AIM OF THE EXERCISE:
The response must consist of the lines below from the one with "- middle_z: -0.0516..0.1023" through the one with "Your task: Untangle", exactly as they appear and with both ends kept.

#####

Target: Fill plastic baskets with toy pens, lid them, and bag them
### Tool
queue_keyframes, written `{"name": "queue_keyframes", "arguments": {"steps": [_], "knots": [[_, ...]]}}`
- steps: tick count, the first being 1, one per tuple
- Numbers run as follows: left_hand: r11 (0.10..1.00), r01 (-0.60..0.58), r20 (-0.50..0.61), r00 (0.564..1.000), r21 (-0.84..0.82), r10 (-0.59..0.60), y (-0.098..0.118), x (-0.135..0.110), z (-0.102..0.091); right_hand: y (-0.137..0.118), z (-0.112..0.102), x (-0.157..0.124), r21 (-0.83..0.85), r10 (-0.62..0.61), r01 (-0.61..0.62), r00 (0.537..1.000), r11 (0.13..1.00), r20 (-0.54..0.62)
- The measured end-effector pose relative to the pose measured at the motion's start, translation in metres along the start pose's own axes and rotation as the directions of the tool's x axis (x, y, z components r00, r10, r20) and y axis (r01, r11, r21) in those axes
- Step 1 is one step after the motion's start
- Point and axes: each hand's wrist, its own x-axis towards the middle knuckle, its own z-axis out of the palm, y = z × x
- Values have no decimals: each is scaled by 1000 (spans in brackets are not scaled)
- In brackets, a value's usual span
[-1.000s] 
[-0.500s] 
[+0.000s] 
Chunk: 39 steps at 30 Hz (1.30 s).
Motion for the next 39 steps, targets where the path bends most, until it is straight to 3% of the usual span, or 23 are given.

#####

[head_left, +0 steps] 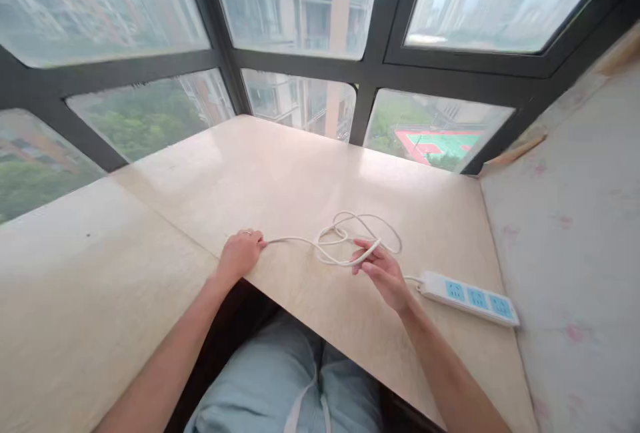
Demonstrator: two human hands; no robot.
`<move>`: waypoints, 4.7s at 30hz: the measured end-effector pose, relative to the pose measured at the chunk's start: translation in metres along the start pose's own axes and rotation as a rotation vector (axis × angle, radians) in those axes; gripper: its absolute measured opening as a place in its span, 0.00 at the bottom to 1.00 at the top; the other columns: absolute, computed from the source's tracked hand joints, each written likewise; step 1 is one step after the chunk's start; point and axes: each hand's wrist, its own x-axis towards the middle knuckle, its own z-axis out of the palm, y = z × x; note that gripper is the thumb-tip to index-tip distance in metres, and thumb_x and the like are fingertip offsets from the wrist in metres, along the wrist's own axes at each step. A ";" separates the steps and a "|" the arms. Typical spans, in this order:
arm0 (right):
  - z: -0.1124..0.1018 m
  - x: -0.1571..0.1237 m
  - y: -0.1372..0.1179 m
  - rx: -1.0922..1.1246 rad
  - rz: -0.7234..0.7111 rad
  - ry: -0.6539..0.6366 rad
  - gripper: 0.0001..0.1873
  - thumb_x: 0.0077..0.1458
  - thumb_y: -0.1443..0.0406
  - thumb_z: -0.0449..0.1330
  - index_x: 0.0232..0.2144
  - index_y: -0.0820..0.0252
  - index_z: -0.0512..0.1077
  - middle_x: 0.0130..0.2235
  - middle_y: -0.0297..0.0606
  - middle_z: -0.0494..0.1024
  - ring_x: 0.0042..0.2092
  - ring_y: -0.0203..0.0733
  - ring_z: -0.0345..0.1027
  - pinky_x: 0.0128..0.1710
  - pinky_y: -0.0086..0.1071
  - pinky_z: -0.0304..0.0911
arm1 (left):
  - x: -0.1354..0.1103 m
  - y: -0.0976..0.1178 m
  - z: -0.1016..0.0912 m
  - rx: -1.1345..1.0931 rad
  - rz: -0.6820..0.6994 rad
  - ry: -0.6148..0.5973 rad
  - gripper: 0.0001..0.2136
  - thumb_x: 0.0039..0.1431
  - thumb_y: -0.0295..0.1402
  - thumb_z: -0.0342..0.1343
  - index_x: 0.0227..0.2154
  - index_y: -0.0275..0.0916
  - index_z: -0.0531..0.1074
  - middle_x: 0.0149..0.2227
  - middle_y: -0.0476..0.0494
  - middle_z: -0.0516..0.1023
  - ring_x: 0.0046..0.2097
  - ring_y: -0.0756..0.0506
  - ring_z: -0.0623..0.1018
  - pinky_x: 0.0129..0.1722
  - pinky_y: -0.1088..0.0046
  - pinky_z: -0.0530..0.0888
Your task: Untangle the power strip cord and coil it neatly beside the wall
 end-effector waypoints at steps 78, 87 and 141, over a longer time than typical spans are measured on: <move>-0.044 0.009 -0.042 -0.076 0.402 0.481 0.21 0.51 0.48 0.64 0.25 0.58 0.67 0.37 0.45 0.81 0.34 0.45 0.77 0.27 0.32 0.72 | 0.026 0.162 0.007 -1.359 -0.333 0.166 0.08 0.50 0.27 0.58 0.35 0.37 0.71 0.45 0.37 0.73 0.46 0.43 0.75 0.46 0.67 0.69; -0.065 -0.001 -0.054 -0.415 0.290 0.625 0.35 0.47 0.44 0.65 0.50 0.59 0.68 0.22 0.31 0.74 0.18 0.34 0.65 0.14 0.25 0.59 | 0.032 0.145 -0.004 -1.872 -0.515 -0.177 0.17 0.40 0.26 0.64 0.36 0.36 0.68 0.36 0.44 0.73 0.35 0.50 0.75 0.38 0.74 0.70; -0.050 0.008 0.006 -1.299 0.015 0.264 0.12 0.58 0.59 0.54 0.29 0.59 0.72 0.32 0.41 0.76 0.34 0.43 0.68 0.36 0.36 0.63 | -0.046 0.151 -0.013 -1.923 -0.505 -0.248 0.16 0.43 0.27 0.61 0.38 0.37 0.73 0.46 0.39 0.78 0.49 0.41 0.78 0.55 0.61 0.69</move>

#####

SOLUTION TO THE EXERCISE:
  - middle_z: -0.0516..0.1023
  - ring_x: 0.0046..0.2097
  - ring_y: -0.0756..0.0506
  - ring_z: -0.0623..0.1018
  - pinky_x: 0.0129..0.1722
  - pinky_y: -0.1088..0.0046
  - pinky_z: -0.0530..0.0888
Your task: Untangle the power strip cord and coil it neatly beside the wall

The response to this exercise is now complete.